First Name or Last?
This question comes up dozens of times while I’m writing a novel. Almost every character is given two names (and sometimes a nickname), but what you do you call them most consistently? First name or last? Does their gender and/or role in the story dictate which treatment they get?
I’m reading a John Sandford novel now (one of my favorites!), and I noticed patterns that made me wonder how authors make these choices. There’s a paragraph in which the mother and father of a murder victim are mentioned. Sandford refers to all three by last name, Austin. It’s quite confusing.
In later paragraphs—with the mother, who has the most prominent role of the three—Sandford rotates, sometimes calling her Allyssa and sometimes Austin.
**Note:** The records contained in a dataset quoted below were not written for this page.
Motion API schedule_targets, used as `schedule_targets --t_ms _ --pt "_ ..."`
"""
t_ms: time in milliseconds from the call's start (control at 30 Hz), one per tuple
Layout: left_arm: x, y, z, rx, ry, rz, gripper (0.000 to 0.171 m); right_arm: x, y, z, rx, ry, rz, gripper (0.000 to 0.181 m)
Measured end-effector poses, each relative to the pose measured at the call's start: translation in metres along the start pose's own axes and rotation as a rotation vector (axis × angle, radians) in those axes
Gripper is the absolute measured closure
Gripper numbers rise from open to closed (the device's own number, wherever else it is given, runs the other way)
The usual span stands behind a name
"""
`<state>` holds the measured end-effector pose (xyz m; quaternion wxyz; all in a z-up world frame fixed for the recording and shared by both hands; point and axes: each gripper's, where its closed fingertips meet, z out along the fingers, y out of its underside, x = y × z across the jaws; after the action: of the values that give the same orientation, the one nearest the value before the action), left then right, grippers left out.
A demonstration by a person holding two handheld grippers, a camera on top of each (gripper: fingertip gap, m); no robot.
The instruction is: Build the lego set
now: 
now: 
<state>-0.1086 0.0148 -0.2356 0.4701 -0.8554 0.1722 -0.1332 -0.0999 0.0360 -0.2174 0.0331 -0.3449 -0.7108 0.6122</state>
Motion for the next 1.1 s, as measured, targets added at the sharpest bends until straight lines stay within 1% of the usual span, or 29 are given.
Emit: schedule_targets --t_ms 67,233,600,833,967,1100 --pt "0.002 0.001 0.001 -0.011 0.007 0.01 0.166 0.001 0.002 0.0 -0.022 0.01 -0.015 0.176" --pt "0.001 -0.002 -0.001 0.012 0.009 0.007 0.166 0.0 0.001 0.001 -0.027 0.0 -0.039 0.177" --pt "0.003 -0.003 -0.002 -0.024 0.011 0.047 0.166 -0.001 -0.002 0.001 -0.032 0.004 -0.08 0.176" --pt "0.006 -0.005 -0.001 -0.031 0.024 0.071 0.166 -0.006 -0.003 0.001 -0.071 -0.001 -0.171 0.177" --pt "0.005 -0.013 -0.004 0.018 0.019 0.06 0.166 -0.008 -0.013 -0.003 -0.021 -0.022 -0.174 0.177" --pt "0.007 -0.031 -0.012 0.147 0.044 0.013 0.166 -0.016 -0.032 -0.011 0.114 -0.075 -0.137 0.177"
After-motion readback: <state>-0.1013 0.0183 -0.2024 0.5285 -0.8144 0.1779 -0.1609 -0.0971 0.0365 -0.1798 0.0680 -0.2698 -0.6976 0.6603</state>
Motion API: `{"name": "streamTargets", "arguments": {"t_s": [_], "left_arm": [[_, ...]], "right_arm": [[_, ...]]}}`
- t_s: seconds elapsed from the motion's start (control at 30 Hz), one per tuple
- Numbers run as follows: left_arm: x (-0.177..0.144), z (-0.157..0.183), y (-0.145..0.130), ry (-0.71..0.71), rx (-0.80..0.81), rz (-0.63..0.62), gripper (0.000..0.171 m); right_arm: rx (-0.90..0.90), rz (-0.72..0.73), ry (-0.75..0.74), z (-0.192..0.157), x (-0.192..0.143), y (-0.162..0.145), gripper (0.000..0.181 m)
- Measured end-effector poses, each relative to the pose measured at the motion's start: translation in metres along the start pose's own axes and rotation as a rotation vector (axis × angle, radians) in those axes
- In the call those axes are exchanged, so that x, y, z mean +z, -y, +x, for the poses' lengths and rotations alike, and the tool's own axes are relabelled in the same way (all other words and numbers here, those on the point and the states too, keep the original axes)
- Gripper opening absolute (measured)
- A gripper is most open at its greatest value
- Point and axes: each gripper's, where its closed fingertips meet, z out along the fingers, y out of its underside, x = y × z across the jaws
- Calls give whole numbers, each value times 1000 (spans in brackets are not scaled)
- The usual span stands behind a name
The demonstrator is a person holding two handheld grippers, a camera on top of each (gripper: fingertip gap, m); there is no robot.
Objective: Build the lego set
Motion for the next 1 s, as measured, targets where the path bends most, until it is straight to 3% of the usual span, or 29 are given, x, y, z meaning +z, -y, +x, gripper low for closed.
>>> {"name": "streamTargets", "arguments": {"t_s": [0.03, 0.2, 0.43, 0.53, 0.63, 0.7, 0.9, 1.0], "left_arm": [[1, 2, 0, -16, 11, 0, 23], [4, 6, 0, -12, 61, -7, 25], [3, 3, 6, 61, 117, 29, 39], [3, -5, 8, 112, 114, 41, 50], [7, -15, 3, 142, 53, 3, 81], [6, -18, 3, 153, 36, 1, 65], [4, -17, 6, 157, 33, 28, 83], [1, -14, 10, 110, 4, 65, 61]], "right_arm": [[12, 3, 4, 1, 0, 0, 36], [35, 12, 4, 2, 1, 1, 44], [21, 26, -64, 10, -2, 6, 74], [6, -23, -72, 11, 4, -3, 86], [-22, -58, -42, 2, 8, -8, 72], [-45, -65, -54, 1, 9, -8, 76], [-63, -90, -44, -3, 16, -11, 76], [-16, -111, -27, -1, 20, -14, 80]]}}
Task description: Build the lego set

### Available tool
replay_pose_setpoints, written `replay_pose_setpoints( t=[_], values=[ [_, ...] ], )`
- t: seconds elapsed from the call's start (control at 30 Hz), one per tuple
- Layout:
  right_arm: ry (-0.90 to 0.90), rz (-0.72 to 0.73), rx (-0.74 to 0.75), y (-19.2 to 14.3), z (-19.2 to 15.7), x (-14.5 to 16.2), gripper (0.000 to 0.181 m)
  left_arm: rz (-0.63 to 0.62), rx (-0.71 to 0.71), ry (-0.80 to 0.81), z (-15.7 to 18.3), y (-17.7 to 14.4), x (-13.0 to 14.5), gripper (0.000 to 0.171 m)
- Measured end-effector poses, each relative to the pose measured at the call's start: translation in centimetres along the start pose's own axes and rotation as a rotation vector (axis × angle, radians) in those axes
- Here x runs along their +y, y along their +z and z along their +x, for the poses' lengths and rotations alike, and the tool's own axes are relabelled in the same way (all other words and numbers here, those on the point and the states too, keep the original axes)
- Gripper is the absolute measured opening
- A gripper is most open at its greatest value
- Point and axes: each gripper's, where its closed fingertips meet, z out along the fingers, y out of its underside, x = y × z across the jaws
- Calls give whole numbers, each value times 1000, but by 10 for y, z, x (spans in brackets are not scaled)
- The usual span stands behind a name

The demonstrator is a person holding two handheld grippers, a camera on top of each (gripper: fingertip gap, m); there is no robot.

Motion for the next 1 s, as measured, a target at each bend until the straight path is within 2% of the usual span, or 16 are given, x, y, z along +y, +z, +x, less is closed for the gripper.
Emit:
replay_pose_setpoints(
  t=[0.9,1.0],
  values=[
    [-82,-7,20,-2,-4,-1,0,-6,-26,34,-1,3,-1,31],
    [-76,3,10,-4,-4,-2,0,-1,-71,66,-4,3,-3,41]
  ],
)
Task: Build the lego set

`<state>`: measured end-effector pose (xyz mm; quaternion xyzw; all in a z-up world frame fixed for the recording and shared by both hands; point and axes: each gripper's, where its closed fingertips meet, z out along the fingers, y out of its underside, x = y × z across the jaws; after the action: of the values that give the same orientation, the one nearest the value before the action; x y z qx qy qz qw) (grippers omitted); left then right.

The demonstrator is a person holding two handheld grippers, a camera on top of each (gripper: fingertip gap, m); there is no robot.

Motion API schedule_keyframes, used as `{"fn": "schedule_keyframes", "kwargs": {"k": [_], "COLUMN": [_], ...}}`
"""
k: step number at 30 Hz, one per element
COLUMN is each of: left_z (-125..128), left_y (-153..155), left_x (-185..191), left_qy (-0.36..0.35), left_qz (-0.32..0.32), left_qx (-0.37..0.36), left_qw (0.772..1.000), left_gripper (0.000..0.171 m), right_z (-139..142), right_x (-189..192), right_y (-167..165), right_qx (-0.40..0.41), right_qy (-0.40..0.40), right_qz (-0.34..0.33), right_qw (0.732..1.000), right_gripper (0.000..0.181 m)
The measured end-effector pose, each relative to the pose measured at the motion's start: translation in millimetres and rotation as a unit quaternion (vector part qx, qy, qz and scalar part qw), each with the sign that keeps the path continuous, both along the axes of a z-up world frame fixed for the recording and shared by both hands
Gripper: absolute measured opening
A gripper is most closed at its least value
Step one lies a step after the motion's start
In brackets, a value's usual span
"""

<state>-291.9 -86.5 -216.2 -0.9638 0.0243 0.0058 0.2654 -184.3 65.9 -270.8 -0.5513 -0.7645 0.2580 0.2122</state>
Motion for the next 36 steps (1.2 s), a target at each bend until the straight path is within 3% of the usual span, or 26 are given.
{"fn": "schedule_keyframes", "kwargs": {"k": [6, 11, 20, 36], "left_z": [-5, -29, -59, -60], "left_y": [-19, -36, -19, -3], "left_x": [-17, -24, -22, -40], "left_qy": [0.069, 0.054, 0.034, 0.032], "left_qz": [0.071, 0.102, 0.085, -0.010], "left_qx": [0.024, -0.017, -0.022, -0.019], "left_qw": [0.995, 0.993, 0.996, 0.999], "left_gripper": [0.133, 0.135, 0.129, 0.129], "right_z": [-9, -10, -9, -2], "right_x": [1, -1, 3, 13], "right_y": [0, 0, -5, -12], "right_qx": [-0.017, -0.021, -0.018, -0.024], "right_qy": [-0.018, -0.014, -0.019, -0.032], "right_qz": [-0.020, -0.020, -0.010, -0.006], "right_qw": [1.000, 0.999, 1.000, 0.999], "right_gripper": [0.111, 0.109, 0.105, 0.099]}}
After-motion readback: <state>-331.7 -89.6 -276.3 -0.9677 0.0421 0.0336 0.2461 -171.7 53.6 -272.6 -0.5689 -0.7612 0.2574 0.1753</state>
This was also confusing, because I’d only met her a few pages back. The author does this again later in a situation with a newly introduced witness, calling her Brandt in one paragraph, then Jean in the next. It threw me.
I wonder if Sandford’s novels have always been like this, but I’m just now noticing because the writer/editor/evaluator part of my brain never shuts off anymore. I also notice that Sandford calls his detective, Lucas Davenport, by his first name. Lucas’ partners are Sloan and Del, and I honestly can’t remember if they’re first names or last.
As a novelist, to avoid confusion, in family situations I call everyone by first name and have the detectives refer to them in dialogue by first name or both. Even reporters do this in news stories for clarity. In my current novel, an entire family is victimized, and once their full names are established, I consistently refer to them by first name, with the last name added on as a reminder sometimes.
My main character is Wade Jackson, but everyone calls him Jackson, including me, the narrator. And Jackson, a homicide detective, calls almost everyone he encounters—coworkers, suspects, and witnesses —by their last names. Only his daughter and girlfriend get first-name treatment. The young female victims in his cases get first-name treatment too.
The only time I go back and forth on a character’s name is after that character (usually a suspect) is well established and I’m writing a scene, such as an interrogation, in which several males are consistently speaking. Using pronouns (he) in these situations is unacceptable, and I may call the suspect by his last name, Gorman, as general rule, then throw in Bruce every once in a while just to break things up.
I’m sure styles vary from genre to genre. In crime fiction—with cops, FBI agents, and private investigators as main characters—I think most coworkers, suspects and witnesses get the last name treatment, while family and friends get first names. I wonder how much it depends on the gender of the writer?
Writers: Do you have guidelines for these decisions? Or do you just wing it? Do you rotate, calling your character Jim, Jimmy, and James? And sometimes by his last name, Shoehorn, just to keep readers on their toes?
Readers: Do you have a preference? Do you like first names or last names better? Does it bother you when writers go back and forth and use different names for the same character?